The exercise asks for every line of the data to be reproduced exactly.

'''

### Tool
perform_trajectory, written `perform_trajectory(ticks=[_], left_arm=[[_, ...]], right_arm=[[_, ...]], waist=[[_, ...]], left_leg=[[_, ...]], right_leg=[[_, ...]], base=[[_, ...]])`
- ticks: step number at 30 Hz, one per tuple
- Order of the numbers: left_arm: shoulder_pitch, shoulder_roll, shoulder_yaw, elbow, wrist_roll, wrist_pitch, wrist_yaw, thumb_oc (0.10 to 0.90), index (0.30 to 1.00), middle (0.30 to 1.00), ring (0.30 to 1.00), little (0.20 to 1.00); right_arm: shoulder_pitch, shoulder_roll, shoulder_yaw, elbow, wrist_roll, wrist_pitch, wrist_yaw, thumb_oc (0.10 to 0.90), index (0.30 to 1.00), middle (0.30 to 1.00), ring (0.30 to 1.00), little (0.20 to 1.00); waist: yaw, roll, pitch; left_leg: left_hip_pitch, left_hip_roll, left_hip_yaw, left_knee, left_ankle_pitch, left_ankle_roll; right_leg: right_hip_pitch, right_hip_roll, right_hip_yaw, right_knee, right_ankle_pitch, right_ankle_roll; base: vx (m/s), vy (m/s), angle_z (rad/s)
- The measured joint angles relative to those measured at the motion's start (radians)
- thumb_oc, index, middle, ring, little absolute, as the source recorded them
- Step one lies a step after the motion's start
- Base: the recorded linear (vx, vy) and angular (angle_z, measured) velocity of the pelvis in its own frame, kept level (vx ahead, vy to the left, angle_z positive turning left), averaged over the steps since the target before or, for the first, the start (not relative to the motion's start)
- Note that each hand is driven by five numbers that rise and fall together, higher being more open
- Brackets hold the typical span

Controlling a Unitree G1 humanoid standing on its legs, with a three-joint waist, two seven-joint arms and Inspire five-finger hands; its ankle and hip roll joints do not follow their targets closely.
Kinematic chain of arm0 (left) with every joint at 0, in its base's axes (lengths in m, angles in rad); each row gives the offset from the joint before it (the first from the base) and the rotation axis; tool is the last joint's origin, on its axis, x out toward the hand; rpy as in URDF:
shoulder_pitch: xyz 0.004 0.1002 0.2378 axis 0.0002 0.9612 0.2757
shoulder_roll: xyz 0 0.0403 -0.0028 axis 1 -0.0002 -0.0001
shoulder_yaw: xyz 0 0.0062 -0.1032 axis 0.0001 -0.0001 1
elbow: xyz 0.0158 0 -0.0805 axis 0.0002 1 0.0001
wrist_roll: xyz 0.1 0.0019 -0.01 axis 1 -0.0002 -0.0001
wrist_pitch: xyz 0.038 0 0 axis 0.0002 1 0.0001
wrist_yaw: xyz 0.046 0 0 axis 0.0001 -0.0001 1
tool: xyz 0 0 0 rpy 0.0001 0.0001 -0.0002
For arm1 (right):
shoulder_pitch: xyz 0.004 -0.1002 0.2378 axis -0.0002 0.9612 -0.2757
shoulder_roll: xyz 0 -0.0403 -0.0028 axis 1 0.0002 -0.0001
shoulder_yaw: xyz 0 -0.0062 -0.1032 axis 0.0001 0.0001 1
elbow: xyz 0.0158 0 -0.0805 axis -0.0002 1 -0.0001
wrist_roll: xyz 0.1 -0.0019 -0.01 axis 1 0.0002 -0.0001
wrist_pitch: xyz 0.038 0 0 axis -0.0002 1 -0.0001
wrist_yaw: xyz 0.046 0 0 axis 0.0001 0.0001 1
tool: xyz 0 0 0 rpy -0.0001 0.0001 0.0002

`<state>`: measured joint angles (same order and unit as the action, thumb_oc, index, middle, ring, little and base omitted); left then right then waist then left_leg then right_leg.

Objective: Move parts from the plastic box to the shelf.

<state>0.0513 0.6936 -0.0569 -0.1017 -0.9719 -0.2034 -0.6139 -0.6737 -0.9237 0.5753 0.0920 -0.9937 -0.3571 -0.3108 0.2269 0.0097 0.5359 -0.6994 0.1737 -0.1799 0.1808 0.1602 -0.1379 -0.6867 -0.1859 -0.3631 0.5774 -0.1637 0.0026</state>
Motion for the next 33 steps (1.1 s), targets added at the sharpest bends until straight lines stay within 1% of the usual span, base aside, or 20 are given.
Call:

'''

(COMPLETED TASK)
### Tool
perform_trajectory, written `perform_trajectory(ticks=[_], left_arm=[[_, ...]], right_arm=[[_, ...]], waist=[[_, ...]], left_leg=[[_, ...]], right_leg=[[_, ...]], base=[[_, ...]])`
- ticks: step number at 30 Hz, one per tuple
- Order of the numbers: left_arm: shoulder_pitch, shoulder_roll, shoulder_yaw, elbow, wrist_roll, wrist_pitch, wrist_yaw, thumb_oc (0.10 to 0.90), index (0.30 to 1.00), middle (0.30 to 1.00), ring (0.30 to 1.00), little (0.20 to 1.00); right_arm: shoulder_pitch, shoulder_roll, shoulder_yaw, elbow, wrist_roll, wrist_pitch, wrist_yaw, thumb_oc (0.10 to 0.90), index (0.30 to 1.00), middle (0.30 to 1.00), ring (0.30 to 1.00), little (0.20 to 1.00); waist: yaw, roll, pitch; left_leg: left_hip_pitch, left_hip_roll, left_hip_yaw, left_knee, left_ankle_pitch, left_ankle_roll; right_leg: right_hip_pitch, right_hip_roll, right_hip_yaw, right_knee, right_ankle_pitch, right_ankle_roll; base: vx (m/s), vy (m/s), angle_z (rad/s)
- The measured joint angles relative to those measured at the motion's start (radians)
- thumb_oc, index, middle, ring, little absolute, as the source recorded them
- Step one lies a step after the motion's start
- Base: the recorded linear (vx, vy) and angular (angle_z, measured) velocity of the pelvis in its own frame, kept level (vx ahead, vy to the left, angle_z positive turning left), averaged over the steps since the target before or, for the first, the start (not relative to the motion's start)
- Note that each hand is driven by five numbers that rise and fall together, higher being more open
- Brackets hold the typical span

Controlling a Unitree G1 humanoid standing on its legs, with a three-joint waist, two seven-joint arms and Inspire five-finger hands; its ankle and hip roll joints do not follow their targets closely.
Kinematic chain of arm0 (left) with every joint at 0, in its base's axes (lengths in m, angles in rad); each row gives the offset from the joint before it (the first from the base) and the rotation axis; tool is the last joint's origin, on its axis, x out toward the hand; rpy as in URDF:
shoulder_pitch: xyz 0.004 0.1002 0.2378 axis 0.0002 0.9612 0.2757
shoulder_roll: xyz 0 0.0403 -0.0028 axis 1 -0.0002 -0.0001
shoulder_yaw: xyz 0 0.0062 -0.1032 axis 0.0001 -0.0001 1
elbow: xyz 0.0158 0 -0.0805 axis 0.0002 1 0.0001
wrist_roll: xyz 0.1 0.0019 -0.01 axis 1 -0.0002 -0.0001
wrist_pitch: xyz 0.038 0 0 axis 0.0002 1 0.0001
wrist_yaw: xyz 0.046 0 0 axis 0.0001 -0.0001 1
tool: xyz 0 0 0 rpy 0.0001 0.0001 -0.0002
For arm1 (right):
shoulder_pitch: xyz 0.004 -0.1002 0.2378 axis -0.0002 0.9612 -0.2757
shoulder_roll: xyz 0 -0.0403 -0.0028 axis 1 0.0002 -0.0001
shoulder_yaw: xyz 0 -0.0062 -0.1032 axis 0.0001 0.0001 1
elbow: xyz 0.0158 0 -0.0805 axis -0.0002 1 -0.0001
wrist_roll: xyz 0.1 -0.0019 -0.01 axis 1 0.0002 -0.0001
wrist_pitch: xyz 0.038 0 0 axis -0.0002 1 -0.0001
wrist_yaw: xyz 0.046 0 0 axis 0.0001 0.0001 1
tool: xyz 0 0 0 rpy -0.0001 0.0001 0.0002

`<state>`: measured joint angles (same order and unit as the action, thumb_oc, index, middle, ring, little and base omitted); left then right then waist then left_leg then right_leg.

Objective: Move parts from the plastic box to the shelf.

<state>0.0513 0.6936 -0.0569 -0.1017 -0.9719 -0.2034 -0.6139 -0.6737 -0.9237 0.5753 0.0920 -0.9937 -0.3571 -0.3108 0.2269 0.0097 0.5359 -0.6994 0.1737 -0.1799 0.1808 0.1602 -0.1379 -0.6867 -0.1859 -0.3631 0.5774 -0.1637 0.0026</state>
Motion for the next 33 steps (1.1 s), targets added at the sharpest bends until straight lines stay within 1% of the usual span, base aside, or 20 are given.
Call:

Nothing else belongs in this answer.